AI taking jobs has been the most talked-about topic in American business for the past two years. Announcements of layoffs were made grimly frequently, with automation being blamed for at least some of them. Employees became nervous after reading the headlines. The majority of Americans, at 53%, are now concerned that AI may result in a loss of employment for them or a family member. It’s a legitimate fear based on actual occurrences. Additionally, new research indicates that it’s not quite the whole picture.
Between 2021 and the beginning of 2026, a study conducted by Ramp Economics Lab and Revelio Labs tracked employment and AI spending in about 22,000 U.S. businesses. The narrative is contradicted by the headline finding. Over the course of two years, companies that spent the most on AI—an average of roughly $34 per employee per month—grew their total headcount by 10.2%. Low-intensity adopters saw virtually no change at all, spending closer to $3 per employee.
What happened to entry-level hiring is more difficult to ignore. The idea that AI would erode the bottom rung of the career ladder and that recent graduates and young workers would find their doors closed before they even knocked is where the fear has focused.

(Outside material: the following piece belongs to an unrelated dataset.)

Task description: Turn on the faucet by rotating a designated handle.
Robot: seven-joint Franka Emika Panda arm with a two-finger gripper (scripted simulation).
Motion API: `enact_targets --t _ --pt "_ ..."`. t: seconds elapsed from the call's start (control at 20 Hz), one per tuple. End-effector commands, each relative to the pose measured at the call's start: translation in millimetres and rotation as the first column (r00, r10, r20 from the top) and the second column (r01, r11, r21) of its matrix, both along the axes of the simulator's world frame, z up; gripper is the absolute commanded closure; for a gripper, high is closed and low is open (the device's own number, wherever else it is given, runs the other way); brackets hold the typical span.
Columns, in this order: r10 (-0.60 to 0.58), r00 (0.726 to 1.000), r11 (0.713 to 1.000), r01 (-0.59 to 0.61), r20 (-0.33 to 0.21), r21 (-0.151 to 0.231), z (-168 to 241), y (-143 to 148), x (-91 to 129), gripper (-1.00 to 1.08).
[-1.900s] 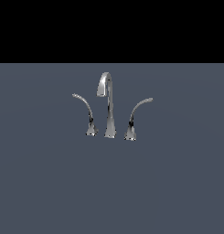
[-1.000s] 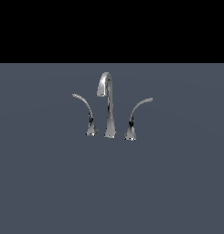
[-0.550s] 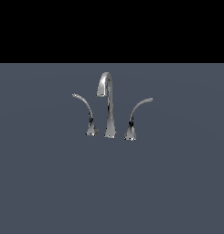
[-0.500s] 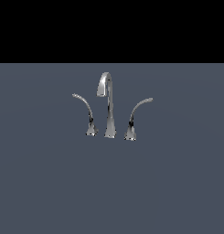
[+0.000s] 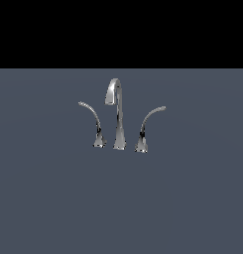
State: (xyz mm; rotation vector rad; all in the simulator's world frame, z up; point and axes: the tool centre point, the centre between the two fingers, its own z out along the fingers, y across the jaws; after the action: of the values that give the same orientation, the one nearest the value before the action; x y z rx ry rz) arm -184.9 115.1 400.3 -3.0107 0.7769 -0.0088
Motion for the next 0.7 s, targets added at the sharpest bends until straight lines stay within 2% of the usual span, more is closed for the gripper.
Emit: enact_targets --t 0.0,0.3,0.65 --pt "-0.055 0.998 0.998 0.055 -0.001 0.001 -10 8 10 1.08" --pt "-0.182 0.983 0.983 0.182 -0.005 0.001 -33 24 34 1.08" --pt "-0.321 0.947 0.947 0.321 -0.009 0.001 -60 38 64 1.08"
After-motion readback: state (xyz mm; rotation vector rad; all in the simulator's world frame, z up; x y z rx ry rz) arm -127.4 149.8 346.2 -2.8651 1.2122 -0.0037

Over the same time period, entry-level headcount increased by 12% for high-intensity AI adopters. Teams in engineering increased by more than 7%. Customer service, sales, and finance are all included. It’s the type of information that doesn’t neatly fit the narrative and merits more than a brief assurance.

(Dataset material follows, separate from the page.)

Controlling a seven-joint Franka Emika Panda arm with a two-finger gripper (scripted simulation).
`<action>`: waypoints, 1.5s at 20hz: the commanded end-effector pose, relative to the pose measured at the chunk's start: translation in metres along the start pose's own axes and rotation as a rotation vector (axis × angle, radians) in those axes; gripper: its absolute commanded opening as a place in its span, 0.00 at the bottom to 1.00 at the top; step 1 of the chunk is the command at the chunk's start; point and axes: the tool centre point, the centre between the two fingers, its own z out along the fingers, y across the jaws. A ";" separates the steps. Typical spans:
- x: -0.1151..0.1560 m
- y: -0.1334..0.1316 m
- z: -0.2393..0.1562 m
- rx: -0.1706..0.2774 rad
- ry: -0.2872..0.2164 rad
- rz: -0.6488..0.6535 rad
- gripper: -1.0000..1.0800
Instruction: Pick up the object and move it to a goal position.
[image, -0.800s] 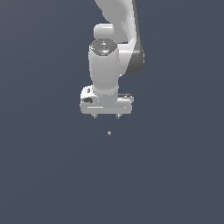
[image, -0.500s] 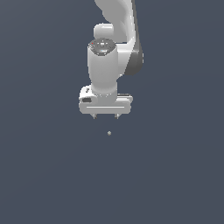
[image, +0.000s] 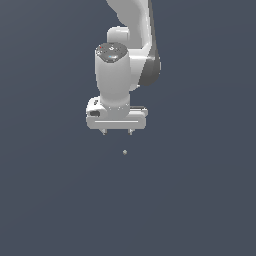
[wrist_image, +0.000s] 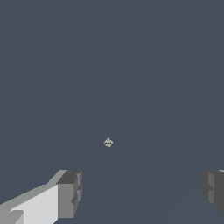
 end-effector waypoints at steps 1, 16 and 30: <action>0.000 0.000 0.001 0.000 -0.001 -0.005 0.96; -0.003 -0.005 0.041 -0.006 -0.013 -0.234 0.96; -0.013 -0.018 0.109 0.011 -0.028 -0.647 0.96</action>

But there’s a catch, and it’s important. The businesses making the biggest investments in AI weren’t chosen at random. Before they even conducted their first AI pilot, they were already bigger, more technically advanced, and expanding more quickly. Because of this, causality is actually ambiguous. Did AI fuel the hiring boom, or were these businesses just early adopters with greater resources and momentum? In all honesty, the researchers admit that their comparison of early adopters and later adopters in comparable industries is cleaner than a direct comparison, but it is still inconclusive. That question cannot be answered by a single study.

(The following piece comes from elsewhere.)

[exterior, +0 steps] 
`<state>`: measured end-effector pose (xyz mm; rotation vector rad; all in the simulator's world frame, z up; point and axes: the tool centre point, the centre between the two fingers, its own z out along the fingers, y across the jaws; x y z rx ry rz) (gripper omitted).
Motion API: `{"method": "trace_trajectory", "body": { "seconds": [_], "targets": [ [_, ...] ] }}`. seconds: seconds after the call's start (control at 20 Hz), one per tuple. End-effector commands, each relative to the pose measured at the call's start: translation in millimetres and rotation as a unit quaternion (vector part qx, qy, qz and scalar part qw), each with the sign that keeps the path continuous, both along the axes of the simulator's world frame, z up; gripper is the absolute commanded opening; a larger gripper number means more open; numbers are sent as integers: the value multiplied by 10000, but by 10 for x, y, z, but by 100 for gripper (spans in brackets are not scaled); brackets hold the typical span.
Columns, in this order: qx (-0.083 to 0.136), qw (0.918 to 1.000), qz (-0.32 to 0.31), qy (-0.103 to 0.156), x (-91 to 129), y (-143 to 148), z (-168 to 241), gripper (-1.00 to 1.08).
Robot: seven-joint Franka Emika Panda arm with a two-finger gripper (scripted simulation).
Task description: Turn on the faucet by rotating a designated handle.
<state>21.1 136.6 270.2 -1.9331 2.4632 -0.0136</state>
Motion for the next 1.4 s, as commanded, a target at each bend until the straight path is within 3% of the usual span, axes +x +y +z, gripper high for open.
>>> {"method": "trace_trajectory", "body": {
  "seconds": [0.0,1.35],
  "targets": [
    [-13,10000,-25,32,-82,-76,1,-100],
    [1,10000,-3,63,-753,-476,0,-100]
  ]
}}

The data does point to a sort of lag effect. Hiring hardly changes during the month that a company makes significant use of AI. It begins to change six months later. The difference between high adopters and everyone else is evident by the time they are twelve to eighteen months old. The study’s lead economist put it simply: most businesses utilizing AI today aren’t seeing results yet, and that’s likely because they haven’t crossed the line that separates a corporate experiment from a real deployment. It appears that increases in productivity come before increases in headcount, not the other way around.
There is a certain logic to that framing. Even if a business uses AI agents to find potential customers, someone is still needed to answer the phone and complete the transaction. In order to take advantage of the new opportunities that speed opens up, a software team that ships more quickly still needs more engineers. In these situations, AI appears more like a force multiplier than a replacement, and multipliers typically need more people to absorb what they produce. As this develops, it’s difficult to ignore the fact that the businesses that are still operating in pilot mode are neither making money nor losing it. It appears that half-measures yield half-outcomes.
Nevertheless, it would be too simple to conclude from this study that the AI employment crisis is resolved. Salesforce, Amazon, and Meta have all directly linked layoffs to the use of AI. White-collar, tech-forward companies make up a large portion of the research sample. It doesn’t account for the experiences of truck drivers, warehouse employees, or anyone whose work involves anything other than engineering and enterprise software. According to estimates from the World Economic Forum, by 2030, new technology will create 170 million jobs while displacing 92 million others. On paper, this is a net positive, but for workers in the displaced column, the numbers are cold comfort.
The more accurate picture is that AI is changing the nature of work before anyone fully understands how, which is what significant technological changes typically do. Jobs are evolving more quickly than data can keep up. Compared to three years ago, entry-level positions at high-adoption companies are now more technical, flexible, and reliant on the ability to work with tools that weren’t around yet. These days, a clerical worker requires greater technical literacy. Stronger interpersonal skills are essential for software developers. Even though the floor is shifting rather than vanishing, standing on it can still be challenging.
The businesses investing the most in AI are hiring. That is true. However, it’s not quite as reassuring as it first seems, and anyone who presents it as a straightforward happy ending is probably trying to sell you something else as well.